Their new album, The North Wind & The Sun, includes songs that range from Memphis Jug Band blues, Southern prison work songs, an 1861 song used to recruit black soldiers for the Civil War, and an early jazz piece by Duke Ellington.  They also recently launched a documentary project that explores modern day music along the Mississippi River.

Hunter, born in the African nation of Lesotho and raised in Phoenix, Arizona, is a classically trained violinist who studied music around the world.   Living with his globe-trotting mother, he also spent two of his formative years in Zimbabwe. There, at the age of seven, his love of rhythm began to blossom as he learned to play the marimba and perform traditional Shona music. Throughout his early travels, Hunter was introduced to a large variety of music, ranging from the folk traditions of the United States, down through Latin America, and across the seas to the continent of Africa.  Adopting the Pacific Northwest as his new home, in 2011 he joined Renegade Stringband, a bluegrass band, after meeting its banjo player, Joe Seamons, at Oregons String Summit festival.
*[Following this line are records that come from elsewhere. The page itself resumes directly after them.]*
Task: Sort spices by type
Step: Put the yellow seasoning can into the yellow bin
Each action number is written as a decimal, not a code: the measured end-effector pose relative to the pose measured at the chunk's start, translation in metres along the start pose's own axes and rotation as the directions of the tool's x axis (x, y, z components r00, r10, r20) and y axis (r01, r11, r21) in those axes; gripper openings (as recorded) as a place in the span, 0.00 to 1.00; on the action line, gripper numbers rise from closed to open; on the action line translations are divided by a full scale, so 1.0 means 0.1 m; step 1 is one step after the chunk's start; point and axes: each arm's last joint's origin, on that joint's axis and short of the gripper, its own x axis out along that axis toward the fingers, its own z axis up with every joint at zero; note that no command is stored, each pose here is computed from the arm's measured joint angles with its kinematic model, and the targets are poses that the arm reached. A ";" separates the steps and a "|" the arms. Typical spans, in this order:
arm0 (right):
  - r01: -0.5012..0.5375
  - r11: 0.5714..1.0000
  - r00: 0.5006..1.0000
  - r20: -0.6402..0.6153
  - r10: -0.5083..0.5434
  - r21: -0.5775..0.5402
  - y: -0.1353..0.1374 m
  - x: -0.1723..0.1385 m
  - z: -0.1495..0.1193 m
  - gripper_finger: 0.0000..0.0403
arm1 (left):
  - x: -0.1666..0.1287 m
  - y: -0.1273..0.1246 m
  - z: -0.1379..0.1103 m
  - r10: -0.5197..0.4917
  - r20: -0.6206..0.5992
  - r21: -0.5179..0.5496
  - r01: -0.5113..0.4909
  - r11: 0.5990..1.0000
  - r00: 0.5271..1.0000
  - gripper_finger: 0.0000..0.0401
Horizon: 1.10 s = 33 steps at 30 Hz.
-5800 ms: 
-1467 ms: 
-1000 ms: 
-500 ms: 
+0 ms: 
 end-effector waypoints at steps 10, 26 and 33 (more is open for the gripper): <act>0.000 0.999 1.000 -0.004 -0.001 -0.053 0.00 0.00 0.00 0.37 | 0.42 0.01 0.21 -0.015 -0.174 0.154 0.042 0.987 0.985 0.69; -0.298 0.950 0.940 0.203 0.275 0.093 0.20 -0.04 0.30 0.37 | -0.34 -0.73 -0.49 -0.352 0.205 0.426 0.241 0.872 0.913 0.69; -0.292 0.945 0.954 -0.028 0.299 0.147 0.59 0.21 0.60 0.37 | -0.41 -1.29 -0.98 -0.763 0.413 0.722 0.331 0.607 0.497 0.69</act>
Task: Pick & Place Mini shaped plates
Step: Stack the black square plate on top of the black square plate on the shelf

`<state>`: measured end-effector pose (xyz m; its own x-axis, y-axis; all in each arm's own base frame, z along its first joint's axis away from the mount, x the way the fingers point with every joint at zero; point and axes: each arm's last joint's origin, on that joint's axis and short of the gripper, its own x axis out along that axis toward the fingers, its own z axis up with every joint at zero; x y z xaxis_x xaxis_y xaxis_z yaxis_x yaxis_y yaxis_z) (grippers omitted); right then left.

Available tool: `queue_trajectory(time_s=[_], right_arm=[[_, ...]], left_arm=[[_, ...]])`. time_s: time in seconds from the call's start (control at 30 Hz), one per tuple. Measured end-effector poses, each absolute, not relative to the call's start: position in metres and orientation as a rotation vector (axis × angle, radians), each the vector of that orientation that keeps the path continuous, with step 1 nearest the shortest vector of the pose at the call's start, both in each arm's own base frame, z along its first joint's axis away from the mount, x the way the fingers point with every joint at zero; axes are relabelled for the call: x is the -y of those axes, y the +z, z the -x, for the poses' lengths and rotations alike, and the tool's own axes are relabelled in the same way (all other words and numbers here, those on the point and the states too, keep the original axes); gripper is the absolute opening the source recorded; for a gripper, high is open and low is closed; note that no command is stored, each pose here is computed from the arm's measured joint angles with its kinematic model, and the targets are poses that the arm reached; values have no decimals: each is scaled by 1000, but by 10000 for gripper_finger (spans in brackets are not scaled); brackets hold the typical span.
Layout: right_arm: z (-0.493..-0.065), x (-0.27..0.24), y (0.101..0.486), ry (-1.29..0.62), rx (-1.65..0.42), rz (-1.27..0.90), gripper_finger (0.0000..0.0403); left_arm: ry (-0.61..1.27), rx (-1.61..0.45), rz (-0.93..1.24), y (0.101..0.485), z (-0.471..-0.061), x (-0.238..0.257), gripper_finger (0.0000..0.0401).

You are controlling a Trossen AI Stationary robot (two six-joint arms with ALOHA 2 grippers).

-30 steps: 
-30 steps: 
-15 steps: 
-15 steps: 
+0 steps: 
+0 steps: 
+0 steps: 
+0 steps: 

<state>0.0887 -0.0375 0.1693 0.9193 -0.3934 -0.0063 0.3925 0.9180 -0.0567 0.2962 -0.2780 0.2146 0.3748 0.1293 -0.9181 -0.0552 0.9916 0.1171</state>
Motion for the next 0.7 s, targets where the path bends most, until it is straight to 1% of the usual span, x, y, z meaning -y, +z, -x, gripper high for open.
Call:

Seamons traveled a very different road, geographically and musically, being raised in the backwoods of Northwestern Oregon in a house built by his parents. There, he was exposed to local folk music of sawmill workers, loggers and fishermen whose music reflected the character of the region. As he heard these songs in living rooms, around campfires, and at cider pressing parties, he also attended school in the small nearby town of Rainier.  He credits living between two cultures - the environmentalist passion of his parents and the quiet conservatism of a tiny town full of paper mill workers and longshoremen - as helping him to relate to the outsider perspective of the great early blues artists, whose music he discovered after taking up guitar at age 16 when he was exploring the influences of his local folk heroes.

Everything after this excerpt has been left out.